Recorded data

BEGIN

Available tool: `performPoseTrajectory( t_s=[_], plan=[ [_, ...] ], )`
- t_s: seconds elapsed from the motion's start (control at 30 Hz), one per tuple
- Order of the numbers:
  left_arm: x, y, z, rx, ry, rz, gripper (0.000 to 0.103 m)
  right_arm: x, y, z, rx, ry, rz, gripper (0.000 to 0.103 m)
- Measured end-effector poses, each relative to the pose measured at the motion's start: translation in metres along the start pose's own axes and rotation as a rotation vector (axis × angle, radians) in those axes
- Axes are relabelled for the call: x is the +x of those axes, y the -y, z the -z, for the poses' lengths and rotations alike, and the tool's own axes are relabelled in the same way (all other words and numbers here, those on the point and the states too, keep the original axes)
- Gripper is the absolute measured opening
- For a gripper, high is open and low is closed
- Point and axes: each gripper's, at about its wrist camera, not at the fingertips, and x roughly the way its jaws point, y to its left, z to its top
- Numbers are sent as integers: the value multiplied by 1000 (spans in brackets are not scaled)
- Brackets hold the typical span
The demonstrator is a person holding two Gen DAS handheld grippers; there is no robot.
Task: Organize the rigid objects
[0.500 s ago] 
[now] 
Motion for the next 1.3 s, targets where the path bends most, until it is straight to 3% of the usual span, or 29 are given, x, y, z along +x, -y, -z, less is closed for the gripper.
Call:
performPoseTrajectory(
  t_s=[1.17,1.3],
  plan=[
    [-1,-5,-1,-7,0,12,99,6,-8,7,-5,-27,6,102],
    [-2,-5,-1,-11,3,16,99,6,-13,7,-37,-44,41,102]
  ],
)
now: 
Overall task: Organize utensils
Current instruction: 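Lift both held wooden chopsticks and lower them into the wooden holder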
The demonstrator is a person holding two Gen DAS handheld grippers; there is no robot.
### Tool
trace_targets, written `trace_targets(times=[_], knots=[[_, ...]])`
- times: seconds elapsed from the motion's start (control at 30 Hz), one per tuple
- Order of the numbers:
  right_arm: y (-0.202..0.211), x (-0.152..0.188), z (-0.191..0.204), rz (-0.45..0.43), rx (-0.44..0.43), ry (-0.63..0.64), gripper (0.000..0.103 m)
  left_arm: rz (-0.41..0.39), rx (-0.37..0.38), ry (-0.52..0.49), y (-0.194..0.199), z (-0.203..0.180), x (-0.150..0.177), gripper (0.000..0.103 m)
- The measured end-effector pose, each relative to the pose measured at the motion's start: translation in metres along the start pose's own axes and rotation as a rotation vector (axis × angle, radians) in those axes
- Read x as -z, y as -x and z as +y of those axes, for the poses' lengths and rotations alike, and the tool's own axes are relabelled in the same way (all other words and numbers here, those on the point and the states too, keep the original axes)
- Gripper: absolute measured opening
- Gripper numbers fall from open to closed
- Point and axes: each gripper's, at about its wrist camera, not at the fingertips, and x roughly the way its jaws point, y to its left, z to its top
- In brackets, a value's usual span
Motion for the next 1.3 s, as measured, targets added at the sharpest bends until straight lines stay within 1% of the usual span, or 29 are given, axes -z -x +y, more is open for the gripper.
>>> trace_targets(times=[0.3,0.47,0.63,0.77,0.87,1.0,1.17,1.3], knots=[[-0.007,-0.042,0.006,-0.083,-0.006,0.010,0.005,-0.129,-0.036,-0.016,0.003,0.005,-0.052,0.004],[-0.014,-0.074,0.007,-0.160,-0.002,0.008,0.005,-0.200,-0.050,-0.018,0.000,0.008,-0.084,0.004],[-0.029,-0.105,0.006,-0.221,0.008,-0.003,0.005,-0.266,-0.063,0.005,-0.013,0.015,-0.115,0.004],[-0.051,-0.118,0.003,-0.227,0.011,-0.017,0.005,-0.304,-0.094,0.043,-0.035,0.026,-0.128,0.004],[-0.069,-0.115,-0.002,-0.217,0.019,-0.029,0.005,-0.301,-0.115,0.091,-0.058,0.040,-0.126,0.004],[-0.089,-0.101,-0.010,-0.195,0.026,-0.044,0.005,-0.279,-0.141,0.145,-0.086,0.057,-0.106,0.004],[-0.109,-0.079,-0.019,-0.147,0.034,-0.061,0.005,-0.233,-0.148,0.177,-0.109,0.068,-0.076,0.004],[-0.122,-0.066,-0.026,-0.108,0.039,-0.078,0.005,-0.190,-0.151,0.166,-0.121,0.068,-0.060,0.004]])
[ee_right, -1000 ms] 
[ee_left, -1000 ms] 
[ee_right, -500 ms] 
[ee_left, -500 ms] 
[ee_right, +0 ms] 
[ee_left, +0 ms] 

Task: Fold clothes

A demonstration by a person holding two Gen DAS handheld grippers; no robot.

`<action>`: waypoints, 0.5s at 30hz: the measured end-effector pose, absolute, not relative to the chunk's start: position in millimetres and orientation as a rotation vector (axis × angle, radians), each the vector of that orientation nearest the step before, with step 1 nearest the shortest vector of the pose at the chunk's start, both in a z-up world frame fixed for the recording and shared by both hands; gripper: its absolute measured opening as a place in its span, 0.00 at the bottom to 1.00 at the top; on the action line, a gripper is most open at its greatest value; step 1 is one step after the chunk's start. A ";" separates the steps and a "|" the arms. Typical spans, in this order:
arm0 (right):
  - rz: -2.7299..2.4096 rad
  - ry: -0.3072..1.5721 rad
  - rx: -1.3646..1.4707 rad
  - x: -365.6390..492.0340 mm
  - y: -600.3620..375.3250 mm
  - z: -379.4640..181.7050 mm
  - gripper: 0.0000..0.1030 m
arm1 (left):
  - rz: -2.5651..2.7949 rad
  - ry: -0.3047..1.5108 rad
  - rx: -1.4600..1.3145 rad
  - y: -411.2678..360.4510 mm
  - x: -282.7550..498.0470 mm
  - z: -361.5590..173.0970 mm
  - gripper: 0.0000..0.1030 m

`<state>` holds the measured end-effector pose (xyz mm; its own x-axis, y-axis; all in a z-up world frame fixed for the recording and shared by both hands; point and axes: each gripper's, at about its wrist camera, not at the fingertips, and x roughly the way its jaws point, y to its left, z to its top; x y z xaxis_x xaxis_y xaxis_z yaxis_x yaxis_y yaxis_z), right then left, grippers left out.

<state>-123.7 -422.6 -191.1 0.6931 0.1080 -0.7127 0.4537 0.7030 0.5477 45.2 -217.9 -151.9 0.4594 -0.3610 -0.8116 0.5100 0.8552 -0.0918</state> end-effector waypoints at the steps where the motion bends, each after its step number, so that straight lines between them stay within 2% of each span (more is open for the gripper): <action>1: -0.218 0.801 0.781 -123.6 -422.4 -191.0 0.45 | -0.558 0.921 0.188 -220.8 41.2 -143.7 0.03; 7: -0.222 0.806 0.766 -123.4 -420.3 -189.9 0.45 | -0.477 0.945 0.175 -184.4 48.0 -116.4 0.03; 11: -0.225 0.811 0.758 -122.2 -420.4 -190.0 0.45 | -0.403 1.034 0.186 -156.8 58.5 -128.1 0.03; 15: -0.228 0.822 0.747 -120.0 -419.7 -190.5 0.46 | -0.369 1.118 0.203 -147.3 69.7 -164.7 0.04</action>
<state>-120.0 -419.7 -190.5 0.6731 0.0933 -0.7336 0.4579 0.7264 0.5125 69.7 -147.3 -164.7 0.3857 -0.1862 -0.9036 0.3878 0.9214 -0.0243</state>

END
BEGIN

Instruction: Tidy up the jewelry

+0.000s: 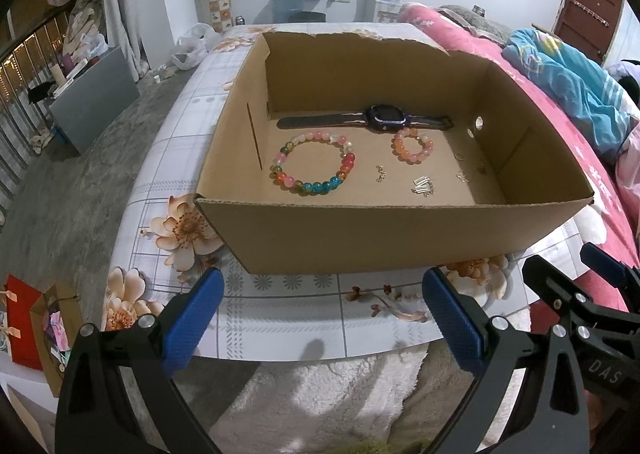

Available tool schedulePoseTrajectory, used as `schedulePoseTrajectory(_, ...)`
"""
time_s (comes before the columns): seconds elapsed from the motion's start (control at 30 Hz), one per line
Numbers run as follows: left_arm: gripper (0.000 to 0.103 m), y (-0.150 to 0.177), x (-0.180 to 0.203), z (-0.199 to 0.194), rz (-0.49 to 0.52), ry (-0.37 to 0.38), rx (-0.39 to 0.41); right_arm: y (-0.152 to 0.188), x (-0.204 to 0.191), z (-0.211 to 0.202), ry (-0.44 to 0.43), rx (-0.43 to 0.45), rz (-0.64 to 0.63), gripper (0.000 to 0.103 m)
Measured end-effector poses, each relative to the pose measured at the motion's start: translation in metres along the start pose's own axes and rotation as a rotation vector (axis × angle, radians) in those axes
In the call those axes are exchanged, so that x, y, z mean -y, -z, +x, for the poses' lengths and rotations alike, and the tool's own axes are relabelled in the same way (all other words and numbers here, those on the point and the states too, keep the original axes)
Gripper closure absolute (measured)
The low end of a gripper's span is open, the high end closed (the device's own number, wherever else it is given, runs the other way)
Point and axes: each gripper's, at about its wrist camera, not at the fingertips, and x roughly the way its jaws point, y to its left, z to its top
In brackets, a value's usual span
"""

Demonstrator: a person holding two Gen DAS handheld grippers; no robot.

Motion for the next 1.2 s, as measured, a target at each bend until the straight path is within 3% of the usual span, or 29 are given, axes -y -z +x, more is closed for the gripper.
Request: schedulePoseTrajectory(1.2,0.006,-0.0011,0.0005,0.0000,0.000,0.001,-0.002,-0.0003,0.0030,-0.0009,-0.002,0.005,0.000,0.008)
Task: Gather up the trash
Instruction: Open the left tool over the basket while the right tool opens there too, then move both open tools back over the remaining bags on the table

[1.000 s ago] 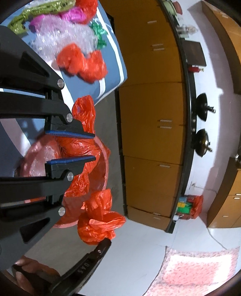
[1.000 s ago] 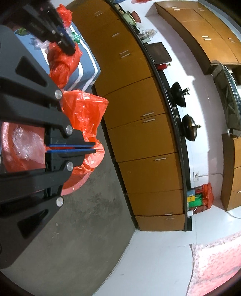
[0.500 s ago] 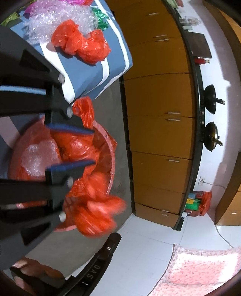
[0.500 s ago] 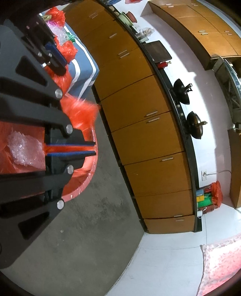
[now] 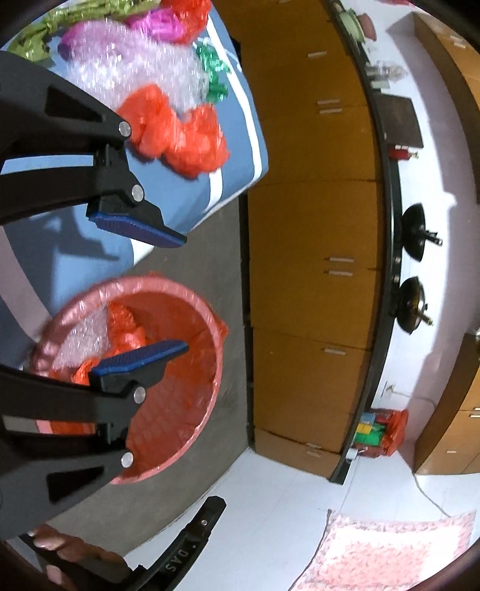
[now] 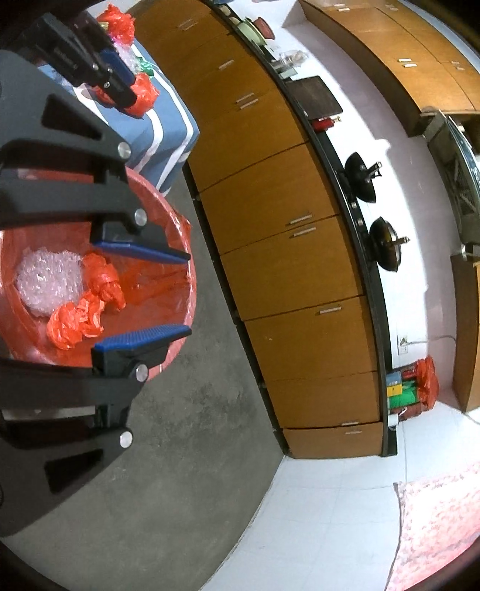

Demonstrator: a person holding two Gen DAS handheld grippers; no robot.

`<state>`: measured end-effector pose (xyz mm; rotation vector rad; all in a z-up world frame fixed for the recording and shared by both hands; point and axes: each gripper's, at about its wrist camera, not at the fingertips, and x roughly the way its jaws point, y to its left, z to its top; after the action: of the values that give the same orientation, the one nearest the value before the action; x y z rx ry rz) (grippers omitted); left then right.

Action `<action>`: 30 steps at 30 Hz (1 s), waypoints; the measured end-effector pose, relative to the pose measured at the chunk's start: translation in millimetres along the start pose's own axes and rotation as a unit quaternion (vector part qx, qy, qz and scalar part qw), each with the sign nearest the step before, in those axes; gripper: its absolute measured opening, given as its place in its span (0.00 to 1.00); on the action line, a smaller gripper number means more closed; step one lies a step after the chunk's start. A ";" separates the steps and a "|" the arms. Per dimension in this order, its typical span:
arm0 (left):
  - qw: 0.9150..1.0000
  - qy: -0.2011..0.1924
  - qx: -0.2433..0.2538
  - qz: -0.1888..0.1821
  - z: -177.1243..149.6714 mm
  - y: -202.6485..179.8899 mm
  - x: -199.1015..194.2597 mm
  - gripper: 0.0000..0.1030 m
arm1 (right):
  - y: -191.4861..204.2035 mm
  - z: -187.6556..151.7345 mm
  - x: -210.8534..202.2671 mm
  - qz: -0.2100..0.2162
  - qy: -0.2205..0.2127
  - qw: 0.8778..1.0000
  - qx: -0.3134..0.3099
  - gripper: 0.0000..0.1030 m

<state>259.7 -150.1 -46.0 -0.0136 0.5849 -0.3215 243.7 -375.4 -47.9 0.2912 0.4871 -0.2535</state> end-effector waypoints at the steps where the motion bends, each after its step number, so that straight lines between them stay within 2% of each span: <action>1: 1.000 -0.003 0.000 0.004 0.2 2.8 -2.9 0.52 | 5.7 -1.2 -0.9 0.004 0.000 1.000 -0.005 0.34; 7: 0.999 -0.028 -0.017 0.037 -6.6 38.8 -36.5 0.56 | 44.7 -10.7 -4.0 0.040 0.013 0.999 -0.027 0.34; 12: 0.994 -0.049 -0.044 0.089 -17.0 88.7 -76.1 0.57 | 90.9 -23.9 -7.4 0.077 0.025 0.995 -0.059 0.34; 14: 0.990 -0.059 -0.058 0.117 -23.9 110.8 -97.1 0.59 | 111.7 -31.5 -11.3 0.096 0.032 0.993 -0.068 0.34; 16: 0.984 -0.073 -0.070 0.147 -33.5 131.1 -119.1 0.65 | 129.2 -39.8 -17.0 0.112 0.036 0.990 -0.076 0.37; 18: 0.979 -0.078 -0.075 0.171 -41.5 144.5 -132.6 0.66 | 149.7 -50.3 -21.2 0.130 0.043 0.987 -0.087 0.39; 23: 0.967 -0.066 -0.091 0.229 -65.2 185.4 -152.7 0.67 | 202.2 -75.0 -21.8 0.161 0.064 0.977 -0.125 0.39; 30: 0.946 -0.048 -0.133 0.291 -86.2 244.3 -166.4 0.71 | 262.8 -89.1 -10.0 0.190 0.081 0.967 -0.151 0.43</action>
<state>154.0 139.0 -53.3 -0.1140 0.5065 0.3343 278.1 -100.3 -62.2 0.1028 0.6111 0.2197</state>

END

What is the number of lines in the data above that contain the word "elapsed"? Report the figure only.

■ **Exercise response**
3